■ **THE TASK**: As soon as the line containing "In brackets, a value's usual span" appears in the material below, start returning lines exactly, and end with the line containing "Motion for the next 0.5".

■ **DATASET**:
::::::

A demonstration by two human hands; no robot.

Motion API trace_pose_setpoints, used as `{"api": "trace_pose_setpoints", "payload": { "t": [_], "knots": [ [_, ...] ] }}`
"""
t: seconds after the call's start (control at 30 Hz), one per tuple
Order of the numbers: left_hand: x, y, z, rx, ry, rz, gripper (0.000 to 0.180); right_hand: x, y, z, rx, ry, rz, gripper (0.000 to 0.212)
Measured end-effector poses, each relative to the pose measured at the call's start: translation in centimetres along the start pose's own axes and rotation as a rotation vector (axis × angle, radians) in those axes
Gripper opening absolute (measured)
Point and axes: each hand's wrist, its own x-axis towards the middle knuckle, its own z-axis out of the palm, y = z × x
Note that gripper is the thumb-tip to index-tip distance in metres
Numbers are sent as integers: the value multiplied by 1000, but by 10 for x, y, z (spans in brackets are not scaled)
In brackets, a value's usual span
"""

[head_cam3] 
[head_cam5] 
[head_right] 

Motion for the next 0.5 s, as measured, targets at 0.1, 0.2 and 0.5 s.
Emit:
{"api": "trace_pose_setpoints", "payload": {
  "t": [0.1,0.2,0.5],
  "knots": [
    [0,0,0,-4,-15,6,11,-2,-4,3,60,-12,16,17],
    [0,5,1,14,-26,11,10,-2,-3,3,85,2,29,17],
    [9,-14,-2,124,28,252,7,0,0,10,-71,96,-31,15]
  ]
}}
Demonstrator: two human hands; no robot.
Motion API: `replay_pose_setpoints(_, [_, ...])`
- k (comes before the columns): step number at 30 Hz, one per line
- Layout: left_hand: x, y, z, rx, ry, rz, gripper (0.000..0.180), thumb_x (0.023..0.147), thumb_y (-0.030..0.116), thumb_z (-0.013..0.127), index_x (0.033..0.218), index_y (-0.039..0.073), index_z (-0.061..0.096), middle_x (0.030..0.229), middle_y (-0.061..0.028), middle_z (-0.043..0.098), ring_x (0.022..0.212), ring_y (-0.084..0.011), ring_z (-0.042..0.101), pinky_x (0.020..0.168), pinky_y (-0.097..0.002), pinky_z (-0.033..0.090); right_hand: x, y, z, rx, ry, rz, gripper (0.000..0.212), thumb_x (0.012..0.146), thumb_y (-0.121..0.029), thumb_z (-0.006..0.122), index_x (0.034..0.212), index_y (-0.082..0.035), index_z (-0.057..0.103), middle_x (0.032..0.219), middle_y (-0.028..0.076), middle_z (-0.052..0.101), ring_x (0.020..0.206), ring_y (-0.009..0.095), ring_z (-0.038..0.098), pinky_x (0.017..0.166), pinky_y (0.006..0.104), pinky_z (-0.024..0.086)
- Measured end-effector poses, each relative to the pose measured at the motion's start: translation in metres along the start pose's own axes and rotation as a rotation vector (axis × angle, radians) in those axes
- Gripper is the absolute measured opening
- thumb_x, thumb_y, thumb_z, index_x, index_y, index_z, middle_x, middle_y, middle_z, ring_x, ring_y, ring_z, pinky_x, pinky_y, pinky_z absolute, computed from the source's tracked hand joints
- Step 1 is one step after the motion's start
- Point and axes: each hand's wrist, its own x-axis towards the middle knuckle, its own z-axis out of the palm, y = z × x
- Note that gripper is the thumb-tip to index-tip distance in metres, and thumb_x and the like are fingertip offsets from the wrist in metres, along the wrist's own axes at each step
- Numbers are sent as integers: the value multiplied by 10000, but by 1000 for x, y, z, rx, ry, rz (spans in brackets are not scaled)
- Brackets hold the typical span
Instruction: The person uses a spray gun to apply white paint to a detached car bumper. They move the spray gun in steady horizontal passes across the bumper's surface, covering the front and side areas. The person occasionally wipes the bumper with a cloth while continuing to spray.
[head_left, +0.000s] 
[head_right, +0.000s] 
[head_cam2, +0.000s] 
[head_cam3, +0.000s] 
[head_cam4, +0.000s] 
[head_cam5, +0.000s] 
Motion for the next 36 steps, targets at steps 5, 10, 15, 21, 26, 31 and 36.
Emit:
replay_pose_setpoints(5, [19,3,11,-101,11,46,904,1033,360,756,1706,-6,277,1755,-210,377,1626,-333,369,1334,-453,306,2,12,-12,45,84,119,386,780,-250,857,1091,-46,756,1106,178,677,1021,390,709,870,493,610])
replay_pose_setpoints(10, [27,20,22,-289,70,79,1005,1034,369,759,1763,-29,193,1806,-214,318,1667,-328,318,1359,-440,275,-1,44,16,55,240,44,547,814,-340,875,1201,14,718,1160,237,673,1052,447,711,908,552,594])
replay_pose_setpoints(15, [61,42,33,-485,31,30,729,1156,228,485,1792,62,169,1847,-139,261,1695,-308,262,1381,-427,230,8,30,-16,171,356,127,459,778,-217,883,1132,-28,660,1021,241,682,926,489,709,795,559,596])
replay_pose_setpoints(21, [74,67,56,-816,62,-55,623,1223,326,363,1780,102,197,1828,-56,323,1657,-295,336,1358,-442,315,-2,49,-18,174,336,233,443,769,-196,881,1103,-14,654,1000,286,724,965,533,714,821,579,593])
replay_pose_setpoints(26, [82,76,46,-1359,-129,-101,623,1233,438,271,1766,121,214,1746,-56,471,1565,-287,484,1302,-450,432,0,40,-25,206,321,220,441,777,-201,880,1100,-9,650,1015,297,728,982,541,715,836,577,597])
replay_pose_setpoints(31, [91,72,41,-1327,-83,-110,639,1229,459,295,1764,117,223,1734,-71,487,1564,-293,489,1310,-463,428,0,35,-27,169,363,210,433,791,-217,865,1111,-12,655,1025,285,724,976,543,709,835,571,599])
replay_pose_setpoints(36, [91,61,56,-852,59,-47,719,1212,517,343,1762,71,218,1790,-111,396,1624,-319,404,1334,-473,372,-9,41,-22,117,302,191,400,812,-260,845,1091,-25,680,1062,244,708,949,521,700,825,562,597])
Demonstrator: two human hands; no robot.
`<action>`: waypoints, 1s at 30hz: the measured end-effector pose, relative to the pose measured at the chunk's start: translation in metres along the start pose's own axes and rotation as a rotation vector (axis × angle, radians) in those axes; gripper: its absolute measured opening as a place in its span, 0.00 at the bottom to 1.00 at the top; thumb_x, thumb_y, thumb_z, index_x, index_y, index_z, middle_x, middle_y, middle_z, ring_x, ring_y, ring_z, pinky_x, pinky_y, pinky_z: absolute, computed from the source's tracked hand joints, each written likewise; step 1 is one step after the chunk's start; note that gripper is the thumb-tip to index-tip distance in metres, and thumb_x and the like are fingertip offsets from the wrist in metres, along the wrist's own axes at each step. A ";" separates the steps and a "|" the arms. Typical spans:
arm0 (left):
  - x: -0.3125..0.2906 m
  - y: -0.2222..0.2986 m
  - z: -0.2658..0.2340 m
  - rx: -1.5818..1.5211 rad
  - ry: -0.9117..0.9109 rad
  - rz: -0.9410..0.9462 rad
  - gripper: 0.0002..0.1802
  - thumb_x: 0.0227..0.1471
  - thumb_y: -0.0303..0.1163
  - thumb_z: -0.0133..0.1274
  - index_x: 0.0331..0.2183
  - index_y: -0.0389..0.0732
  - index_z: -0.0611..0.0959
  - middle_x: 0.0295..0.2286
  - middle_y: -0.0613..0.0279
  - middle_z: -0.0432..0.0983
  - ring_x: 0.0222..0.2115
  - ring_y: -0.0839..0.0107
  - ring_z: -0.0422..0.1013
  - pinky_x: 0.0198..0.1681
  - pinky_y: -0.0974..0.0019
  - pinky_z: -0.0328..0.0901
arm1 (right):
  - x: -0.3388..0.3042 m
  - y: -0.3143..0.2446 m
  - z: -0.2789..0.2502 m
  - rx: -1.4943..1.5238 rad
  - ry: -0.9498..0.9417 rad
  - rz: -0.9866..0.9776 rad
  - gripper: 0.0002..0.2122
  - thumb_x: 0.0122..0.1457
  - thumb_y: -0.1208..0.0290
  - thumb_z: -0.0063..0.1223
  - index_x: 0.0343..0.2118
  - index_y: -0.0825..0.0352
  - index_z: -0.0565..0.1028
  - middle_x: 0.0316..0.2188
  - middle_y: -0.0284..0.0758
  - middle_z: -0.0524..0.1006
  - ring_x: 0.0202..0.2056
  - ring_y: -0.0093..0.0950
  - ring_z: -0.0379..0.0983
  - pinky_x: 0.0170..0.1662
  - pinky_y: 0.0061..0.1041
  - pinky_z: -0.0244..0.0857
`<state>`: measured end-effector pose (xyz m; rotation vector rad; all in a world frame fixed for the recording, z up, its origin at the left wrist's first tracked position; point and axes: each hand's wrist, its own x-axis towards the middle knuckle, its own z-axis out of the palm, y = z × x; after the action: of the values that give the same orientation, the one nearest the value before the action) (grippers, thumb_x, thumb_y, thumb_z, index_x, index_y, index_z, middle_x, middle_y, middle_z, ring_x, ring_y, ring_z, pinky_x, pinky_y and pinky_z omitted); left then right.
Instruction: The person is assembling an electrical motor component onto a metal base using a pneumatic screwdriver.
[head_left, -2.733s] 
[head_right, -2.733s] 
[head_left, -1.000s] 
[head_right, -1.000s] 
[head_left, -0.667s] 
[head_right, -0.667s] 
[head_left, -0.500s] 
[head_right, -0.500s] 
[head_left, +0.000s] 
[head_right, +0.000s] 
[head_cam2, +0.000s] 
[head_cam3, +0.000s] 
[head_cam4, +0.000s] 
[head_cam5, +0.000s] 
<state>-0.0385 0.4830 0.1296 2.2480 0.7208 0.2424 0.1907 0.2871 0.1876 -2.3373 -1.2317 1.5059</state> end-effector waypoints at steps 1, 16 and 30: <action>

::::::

■ **SOLUTION FOR THIS PROBLEM**:
In brackets, a value's usual span
"""

[head_cam3] 
[head_cam5] 
[head_right] 

Motion for the next 0.5 s, as measured, targets at 0.1, 0.2 and 0.5 s.

No additional output is required for this exercise.